Смущенно и взволнованно переглядывались люди. А красавица, внезапно прервав свой торжественный полет, испуганно шарахнулась в сторону, подняла руку с пучками белых конских волос, приложила ее к глазам, будто вглядываясь во что-то неясное, страшное, пугающее, и начала описывать несчастных, погибших за свою великую вину смертью летных птиц и зимних зверей.
— Эрдэлир… Трынкин!.. Русский! Кукушкин!.. Мончуков!.. — восклицали люди, изумленные точным воспроизведением внешности расстрелянных красных.

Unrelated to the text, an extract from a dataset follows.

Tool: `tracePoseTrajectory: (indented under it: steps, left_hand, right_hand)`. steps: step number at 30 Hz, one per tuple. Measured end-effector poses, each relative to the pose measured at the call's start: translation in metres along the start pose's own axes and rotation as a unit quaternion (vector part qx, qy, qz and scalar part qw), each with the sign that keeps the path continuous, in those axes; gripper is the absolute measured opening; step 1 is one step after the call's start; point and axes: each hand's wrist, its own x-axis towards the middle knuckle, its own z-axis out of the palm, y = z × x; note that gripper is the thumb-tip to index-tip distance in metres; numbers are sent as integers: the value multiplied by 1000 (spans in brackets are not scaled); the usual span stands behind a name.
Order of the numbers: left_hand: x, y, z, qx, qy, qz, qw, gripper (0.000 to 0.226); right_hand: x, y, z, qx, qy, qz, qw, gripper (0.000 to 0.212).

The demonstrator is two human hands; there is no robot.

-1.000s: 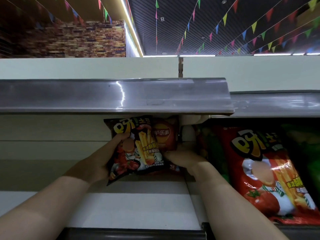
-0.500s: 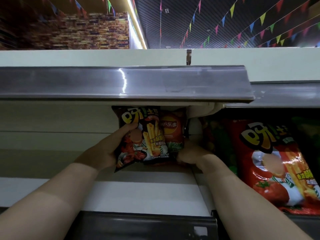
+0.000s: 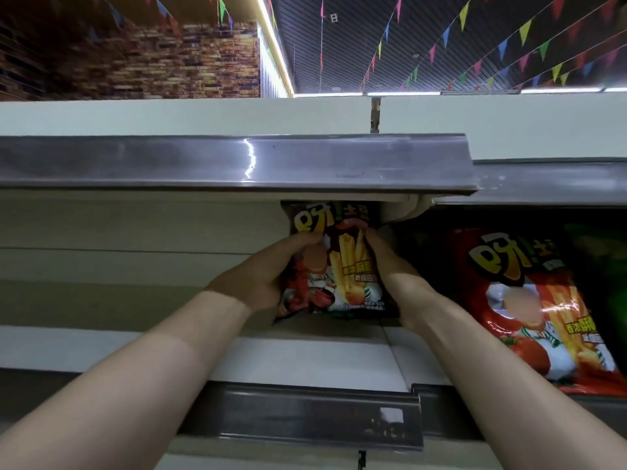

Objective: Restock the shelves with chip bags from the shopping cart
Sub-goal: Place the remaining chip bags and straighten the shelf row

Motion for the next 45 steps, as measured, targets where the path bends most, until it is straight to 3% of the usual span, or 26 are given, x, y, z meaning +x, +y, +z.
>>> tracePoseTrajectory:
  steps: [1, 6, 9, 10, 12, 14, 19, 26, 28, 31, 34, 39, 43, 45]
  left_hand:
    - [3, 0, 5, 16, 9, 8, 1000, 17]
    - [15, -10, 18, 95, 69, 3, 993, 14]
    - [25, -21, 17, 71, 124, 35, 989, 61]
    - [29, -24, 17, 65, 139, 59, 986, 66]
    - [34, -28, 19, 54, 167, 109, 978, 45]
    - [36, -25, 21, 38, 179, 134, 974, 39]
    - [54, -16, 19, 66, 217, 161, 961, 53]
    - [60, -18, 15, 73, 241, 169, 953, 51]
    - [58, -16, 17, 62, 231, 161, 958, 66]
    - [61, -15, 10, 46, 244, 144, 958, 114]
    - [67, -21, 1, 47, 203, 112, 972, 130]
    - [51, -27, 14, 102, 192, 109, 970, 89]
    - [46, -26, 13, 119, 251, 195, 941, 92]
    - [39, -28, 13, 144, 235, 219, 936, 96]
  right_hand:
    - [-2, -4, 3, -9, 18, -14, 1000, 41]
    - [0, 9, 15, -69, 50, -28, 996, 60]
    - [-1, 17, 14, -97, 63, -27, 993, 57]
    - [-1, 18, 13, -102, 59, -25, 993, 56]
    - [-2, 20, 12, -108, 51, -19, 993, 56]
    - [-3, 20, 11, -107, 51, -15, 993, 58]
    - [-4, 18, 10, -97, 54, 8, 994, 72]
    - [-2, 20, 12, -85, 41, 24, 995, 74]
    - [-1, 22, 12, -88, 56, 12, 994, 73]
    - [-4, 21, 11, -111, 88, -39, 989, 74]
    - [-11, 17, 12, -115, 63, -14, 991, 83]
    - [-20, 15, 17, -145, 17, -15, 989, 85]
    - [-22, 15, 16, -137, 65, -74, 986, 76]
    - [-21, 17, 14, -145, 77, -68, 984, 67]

— И эти главные виновники, — укоризненно звучал голос Дыгый, — и все, кто стоит за ними, слезно плачут, раскаиваясь в своей темной вине, умоляют простить их…

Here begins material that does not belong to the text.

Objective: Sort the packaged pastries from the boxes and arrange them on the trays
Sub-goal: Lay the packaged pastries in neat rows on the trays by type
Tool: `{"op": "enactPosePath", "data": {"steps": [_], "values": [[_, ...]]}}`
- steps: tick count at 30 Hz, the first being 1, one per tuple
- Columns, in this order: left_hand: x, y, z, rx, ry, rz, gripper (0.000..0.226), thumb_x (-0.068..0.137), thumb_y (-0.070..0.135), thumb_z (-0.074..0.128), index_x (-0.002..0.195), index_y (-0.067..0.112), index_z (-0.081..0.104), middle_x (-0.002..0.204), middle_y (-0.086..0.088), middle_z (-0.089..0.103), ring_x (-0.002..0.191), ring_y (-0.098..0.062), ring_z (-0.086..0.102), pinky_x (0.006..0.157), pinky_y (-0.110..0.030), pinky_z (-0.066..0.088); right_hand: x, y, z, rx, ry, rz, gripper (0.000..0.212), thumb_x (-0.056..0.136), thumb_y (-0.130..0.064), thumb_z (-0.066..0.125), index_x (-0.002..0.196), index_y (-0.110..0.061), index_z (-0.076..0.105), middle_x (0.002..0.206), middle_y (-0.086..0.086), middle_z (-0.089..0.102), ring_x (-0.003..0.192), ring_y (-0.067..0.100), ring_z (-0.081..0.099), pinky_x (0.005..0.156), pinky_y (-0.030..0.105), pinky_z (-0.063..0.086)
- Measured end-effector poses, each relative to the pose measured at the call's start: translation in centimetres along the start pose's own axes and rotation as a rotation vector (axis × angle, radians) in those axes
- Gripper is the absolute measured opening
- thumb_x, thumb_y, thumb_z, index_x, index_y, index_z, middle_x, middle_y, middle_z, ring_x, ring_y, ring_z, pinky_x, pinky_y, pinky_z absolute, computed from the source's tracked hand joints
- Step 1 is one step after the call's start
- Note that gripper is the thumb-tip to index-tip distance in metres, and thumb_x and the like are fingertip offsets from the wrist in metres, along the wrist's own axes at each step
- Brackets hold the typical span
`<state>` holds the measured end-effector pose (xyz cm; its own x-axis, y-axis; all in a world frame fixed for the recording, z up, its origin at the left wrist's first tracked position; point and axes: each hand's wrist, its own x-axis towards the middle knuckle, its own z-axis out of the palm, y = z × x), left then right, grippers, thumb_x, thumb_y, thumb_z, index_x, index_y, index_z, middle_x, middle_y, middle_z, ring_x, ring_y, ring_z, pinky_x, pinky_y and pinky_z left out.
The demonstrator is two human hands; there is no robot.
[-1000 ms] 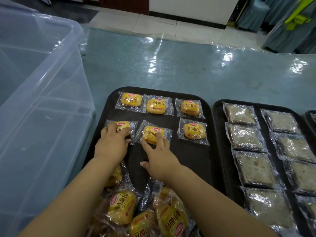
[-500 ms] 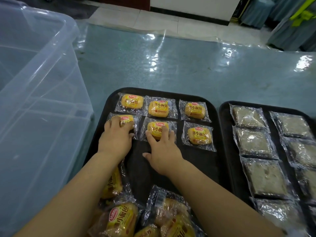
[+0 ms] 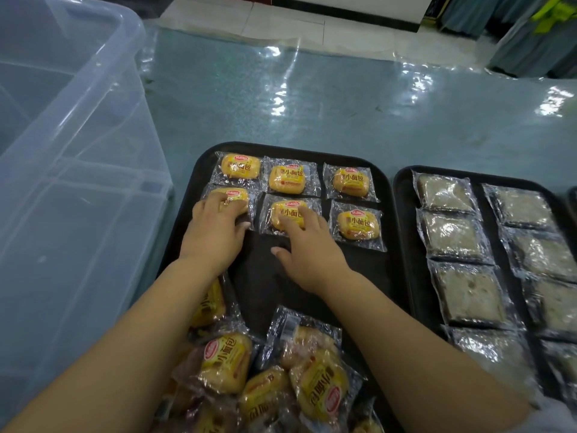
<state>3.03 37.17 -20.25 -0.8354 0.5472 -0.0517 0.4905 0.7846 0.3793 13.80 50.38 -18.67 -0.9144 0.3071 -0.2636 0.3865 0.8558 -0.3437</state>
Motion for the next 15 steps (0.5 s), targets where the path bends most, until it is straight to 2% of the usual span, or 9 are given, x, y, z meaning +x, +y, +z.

— Ложь! — неожиданно воскликнул Гавриш, которому Лука, как и Егордану, из милости разрешил быть на камлании. Он вскочил и рванулся к шаманке, да так стремительно, что все в изумлении рты разинули. — Врешь! Других не знаю, а Эрдэлиру каяться не в чем! Он был всегда за хороших людей, разве что против баев…
— Стой! — крикнул Лука, опомнившись и вставая. — Пошел в тюрьму! Уведите! Я т-тебе покажу…
Гавриш и сам направился к двери, но на пороге обернулся и злобно оглядел всех:
— Дурачье! Кому верите? Живым был — никогда не просил, не умолял Эрдэлир богачей, а после смерти и подавно не станет!
— Пше-ол! — заорал Лука.
Гавриша увели в тюрьму.
Но по наслегу пошли споры и рассуждения: мог ли в самом деле Эрдэлир раскаиваться после смерти? Да и не только Эрдэлир, а и Кукушкин, и Трынкин, и Мончуков? И неизменно люди приходили к выводу: нет! Если избитые, искалеченные, прошедшие через все мыслимые муки, они перед самой смертью с гордостью говорили: «Мы — мобилизованные партией ленинских коммунистов!» — значит не могли они раскаиваться и после смерти в том, что до конца боролись за народное счастье.
Дыгый была шаманкой, да еще «белой шаманкой», только во время камлания. Выполнив же обряд, она становилась просто соблазнительной бабенкой. Несколько дней прожила она у Луки и не намеревалась, видимо, уезжать. Лука теперь ненадолго вылезал к солдатам и снова запирался со своей гостьей.